For the first several years of the survey, we see that expectations tended to be a little higher than realized CPI inflation over the prior year. Moreover, because inflation was gradually trending down over this time period, firms’ inflation expectations also tended to overpredict CPI inflation over the next year, as well. As inflation picked up rapidly in 2021, firms’ inflation expectations rose with it in virtual lockstep. In 2022, firms’ inflation expectations began to run below the CPI inflation readings over the prior year, signaling a belief that inflation would start to turn down relatively soon. CPI inflation did, indeed, begin falling in late 2022, and that decline continued into early 2023. In early 2023, firms’ inflation expectations for the next year moved down noticeably, as well. At the time of this writing in 2023:Q2, firms’ inflation expectations over the next 12 months were down from their peaks but were still much higher than they had been prior to the COVID-19 pandemic.

We can also compare firms’ inflation expectations for the next year with similar inflation expectations coming from other sources. Figure 2 compares SoFIE with other surveys of consumer inflation expectations: the expected inflation rate over the next year from the University of Michigan Surveys of Consumers (UM), based on the median or mean; the one-year-ahead expected inflation rate from the New York Fed’s Survey of Consumer Expectations (NY Fed), based on the median of a distributional question or the median across point estimates; and the monthly average reading of the weekly indirect consumer inflation expectations (ICIE) series from Hajdini et al. (2022a, 2022b). In addition, we can also compare SoFIE to the mean expected change in unit costs over the next 12 months from the Atlanta Fed, a measure they call business inflation expectations (BIE). In each case, we match the survey months from SoFIE with the monthly readings from the other surveys.
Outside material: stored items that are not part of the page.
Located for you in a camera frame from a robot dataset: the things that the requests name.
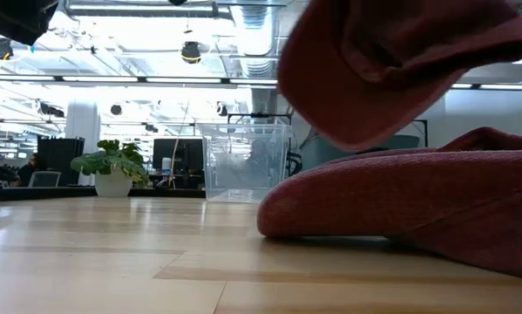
green leaves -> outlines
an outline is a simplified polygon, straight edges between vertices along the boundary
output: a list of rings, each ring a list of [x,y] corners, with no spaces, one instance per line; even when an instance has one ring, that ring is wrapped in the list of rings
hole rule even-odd
[[[139,154],[140,148],[134,143],[123,144],[119,150],[118,140],[101,140],[98,151],[92,154],[83,154],[71,161],[71,168],[84,175],[111,174],[113,168],[120,168],[127,178],[143,187],[148,182],[148,173],[142,166],[143,158]]]

office chair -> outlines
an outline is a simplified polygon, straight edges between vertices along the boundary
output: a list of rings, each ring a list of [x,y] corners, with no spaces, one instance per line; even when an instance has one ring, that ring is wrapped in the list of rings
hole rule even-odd
[[[31,176],[28,188],[55,188],[61,173],[58,171],[36,171]]]

potted plant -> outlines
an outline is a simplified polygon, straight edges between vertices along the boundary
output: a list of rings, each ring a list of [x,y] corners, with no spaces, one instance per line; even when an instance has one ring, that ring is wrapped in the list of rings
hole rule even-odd
[[[118,140],[101,140],[98,147],[102,150],[71,161],[73,170],[96,175],[98,196],[124,197],[129,195],[133,182],[139,187],[147,184],[148,174],[136,144],[123,144],[119,148]]]

desk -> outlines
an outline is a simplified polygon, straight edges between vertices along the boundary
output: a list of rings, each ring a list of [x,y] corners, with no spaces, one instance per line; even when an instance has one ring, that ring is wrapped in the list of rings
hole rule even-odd
[[[255,217],[190,199],[1,203],[0,314],[522,314],[522,279],[377,237],[269,241]]]

white column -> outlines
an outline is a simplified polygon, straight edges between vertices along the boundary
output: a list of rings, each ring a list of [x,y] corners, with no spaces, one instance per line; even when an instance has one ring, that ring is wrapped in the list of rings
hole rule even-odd
[[[75,98],[69,102],[65,138],[85,139],[85,154],[98,151],[100,127],[100,111],[95,99]],[[94,185],[94,176],[81,174],[78,184]]]
There are broad similarities in the evolution of inflation expectations between firms and consumers since 2018, with low readings prior to 2021 and high readings since that time. But there are some differences worth highlighting. As one example, firms’ inflation expectations were lower than consumers’ inflation expectations prior to the pandemic. The construction of the inflation expectations series also matters. In particular, SoFIE is a trimmed mean, as is the ICIE measure.6 When inflation was high in 2022, SoFIE was above the median UM measure but below the mean UM measure. In addition, the main SoFIE question asks respondents for point inflation forecasts rather than assigning probabilities to different possible outcomes, as the NY Fed’s distribution question or the BIE question does. Most notably, firms’ inflation expectations have been higher than their unit cost expectations based on the BIE survey almost continually since SoFIE began in 2018. The BIE’s expectations for unit cost growth ran far below actual CPI inflation from 2021 onward, reflecting, in part, the design of that survey.7

In terms of variation across survey respondents, as reported by Coibion, Gorodnichenko, and Kumar (2018) and Candia, Coibion, and Gorodnichenko (2021), firms’ inflation expectations tend to be less dispersed than consumers’, but they are more dispersed than professional forecasters’. Table 1 compares the trimmed standard deviation across respondents in the SoFIE data with the standard deviation across the consumers in the UM survey data and the ICIE survey data.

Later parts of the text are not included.